I’ve been exploring and writing songs and stories all my life, not only as a musician but as a music journalist and a cultural historian, so this movie is the natural result of all the work I've been doing the past 35 or so years.
I knew nothing about making a movie and presenting it to the world before we made The River: A Songwriter’s Stories of the South, so it's been hard learning every step of the way. But I’ve always worked hard, so I guess that came naturally. Originally, I created the film as a stage play, but then realized film was a better way to take it to the world, so everyone could see it.
One of my favorite parts of making the movie was a 36-hour trip I took with the director, my dear friend Richie Owens, through North Mississippi, across the state to the Delta and Clarksdale, then across to Helena, Arkansas, and on up to Memphis, shooting B-roll footage for the spoken-word sections of the film. We shot for 27 hours of that trip, only taking a break for a few beers and a night's rest before jumping in the car at 6 a.m. the next morning with the camera and keeping the journey going. We also spent that hour at one of my favorite juke joints, the Delta Blues Alley Cafe, which sadly burned down in early April just before we were going to play there again, but at least it's in the film.
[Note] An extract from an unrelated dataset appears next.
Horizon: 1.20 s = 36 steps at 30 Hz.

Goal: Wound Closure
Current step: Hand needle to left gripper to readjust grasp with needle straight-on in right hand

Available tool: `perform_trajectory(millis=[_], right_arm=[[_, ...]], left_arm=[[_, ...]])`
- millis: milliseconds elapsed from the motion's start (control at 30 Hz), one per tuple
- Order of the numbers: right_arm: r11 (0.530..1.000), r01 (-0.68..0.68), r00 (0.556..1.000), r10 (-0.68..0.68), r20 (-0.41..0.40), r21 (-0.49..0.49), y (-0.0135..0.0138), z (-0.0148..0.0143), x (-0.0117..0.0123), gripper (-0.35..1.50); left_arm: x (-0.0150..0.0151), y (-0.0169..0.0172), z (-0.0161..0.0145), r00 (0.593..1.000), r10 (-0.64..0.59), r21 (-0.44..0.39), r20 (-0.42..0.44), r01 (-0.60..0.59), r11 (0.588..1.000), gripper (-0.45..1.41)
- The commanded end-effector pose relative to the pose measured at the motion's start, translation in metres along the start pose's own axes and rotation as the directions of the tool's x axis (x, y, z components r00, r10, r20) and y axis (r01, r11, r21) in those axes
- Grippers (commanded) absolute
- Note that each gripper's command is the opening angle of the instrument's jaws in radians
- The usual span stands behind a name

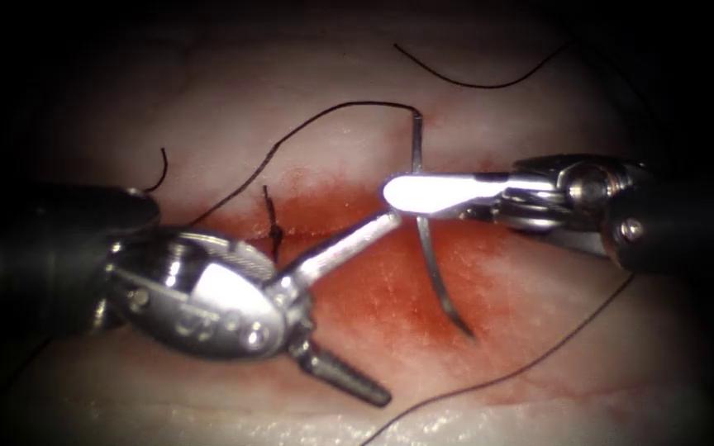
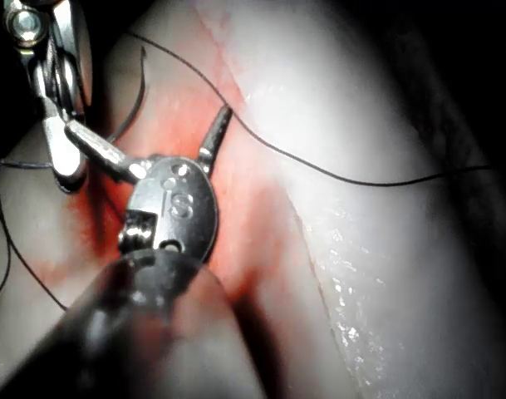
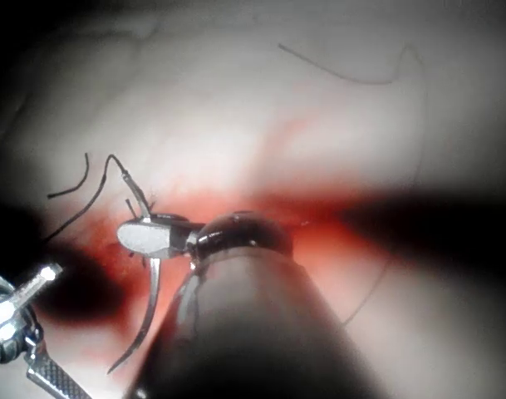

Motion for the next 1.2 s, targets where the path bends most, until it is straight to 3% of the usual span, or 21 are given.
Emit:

”Besides being tales in the film, these songs are stories about the cycle of life and time, about change and hope, and about the beauty and resilience of the human spirit. I do think that comes across. There is no better metaphor for life than rivers!” (Photo: Ted Drozdowski and aerialists from the film The River)
What touched you from your odyssey in the American South? What are some of the most important lessons you have learned from your experiences?
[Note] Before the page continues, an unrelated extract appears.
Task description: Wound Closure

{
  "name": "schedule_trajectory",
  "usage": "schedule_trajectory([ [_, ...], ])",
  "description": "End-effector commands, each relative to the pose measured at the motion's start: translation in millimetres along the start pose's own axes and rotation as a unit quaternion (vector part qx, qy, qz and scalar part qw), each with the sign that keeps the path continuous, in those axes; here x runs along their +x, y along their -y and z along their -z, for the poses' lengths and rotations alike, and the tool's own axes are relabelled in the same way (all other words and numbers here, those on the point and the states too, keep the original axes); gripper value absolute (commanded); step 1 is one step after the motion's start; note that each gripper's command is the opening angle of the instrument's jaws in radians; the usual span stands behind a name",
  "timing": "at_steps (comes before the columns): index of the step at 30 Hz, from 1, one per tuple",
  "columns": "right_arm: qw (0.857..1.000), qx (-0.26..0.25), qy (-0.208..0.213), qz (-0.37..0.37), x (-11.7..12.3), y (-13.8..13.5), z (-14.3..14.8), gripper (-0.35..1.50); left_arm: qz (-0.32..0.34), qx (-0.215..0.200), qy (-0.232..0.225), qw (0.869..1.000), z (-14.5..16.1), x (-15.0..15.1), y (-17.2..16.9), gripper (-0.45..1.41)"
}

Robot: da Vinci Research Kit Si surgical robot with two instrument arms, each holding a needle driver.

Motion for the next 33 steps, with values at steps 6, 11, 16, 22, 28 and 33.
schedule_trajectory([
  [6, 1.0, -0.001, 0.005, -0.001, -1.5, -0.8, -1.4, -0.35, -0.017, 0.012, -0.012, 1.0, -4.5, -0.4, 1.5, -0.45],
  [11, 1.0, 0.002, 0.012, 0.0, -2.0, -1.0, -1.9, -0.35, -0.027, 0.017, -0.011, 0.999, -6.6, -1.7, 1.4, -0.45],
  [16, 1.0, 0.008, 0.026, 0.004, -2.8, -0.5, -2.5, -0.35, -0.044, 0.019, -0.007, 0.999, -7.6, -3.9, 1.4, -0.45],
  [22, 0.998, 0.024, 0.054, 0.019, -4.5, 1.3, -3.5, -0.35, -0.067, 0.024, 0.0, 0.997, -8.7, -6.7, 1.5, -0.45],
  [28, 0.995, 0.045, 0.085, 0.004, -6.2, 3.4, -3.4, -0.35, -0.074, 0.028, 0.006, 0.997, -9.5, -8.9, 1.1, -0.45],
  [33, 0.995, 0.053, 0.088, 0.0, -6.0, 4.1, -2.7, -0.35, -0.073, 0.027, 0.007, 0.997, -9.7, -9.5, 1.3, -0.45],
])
What I learned from all of my musical adventures, and especially those in the South, playing at juke joints and meeting local and international artists carrying this music’s torch, is that nothing counts more than being yourself. If you’re original and authentic, people can feel it and respond. I love that! I've made friends all over the world by playing music, and I love that, too.
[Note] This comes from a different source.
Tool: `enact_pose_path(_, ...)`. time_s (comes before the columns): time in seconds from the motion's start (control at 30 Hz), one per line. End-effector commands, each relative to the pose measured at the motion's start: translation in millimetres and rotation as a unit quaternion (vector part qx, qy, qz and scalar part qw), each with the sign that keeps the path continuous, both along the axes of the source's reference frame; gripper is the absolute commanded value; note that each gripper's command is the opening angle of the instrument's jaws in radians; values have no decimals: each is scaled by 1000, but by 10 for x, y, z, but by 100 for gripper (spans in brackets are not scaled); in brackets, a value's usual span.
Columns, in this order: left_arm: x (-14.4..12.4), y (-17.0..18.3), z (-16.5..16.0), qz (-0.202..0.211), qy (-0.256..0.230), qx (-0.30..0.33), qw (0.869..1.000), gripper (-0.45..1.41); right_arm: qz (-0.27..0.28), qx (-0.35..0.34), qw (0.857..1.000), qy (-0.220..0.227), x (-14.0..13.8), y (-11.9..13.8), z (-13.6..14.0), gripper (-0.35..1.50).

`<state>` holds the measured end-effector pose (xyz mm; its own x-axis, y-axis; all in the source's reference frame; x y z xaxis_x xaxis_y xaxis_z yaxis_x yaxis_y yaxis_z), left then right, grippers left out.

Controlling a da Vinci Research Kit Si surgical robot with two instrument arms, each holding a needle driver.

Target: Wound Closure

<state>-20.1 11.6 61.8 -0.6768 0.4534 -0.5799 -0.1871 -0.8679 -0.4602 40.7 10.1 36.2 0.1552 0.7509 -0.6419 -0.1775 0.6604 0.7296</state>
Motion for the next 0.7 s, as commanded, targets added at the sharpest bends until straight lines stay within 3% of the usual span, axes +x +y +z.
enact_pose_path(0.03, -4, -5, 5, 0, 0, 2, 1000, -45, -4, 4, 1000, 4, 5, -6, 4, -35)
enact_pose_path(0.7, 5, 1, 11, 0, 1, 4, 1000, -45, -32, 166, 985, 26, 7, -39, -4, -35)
From the musical and feeling point of view is there any difference between the old cat and great bluesmen and the young blues musicians?
Well, there is and there isn’t. It kind of varies from musician to musician. The best ones, or at least the ones I love best, respect and channel the past while leaning into the future. Just like Son House and Muddy Waters, and my friends Junior Kimbrough, R.L. Burnside, and Jessie Mae Hemphill, did. They have an energy and purpose that can come out of their music and their bodies and strike you like lightning.
What is the impact of music on the socio-cultural implications? How do you want the music to affect people?
First, with this movie, I want people to reflect on who they are and how the stories and songs in the film relate to all of them. Because they do. And the light artists in Darling Lucifer Productions and the aerialists in Suspended Gravity Circus play a big part in this, too. What they do allows for emotional storytelling that’s bigger than what just words and music can convey. It hits deeper. Besides being tales in the film, these songs are stories about the cycle of life and time, about change and hope, and about the beauty and resilience of the human spirit. I do think that comes across. There is no better metaphor for life than rivers!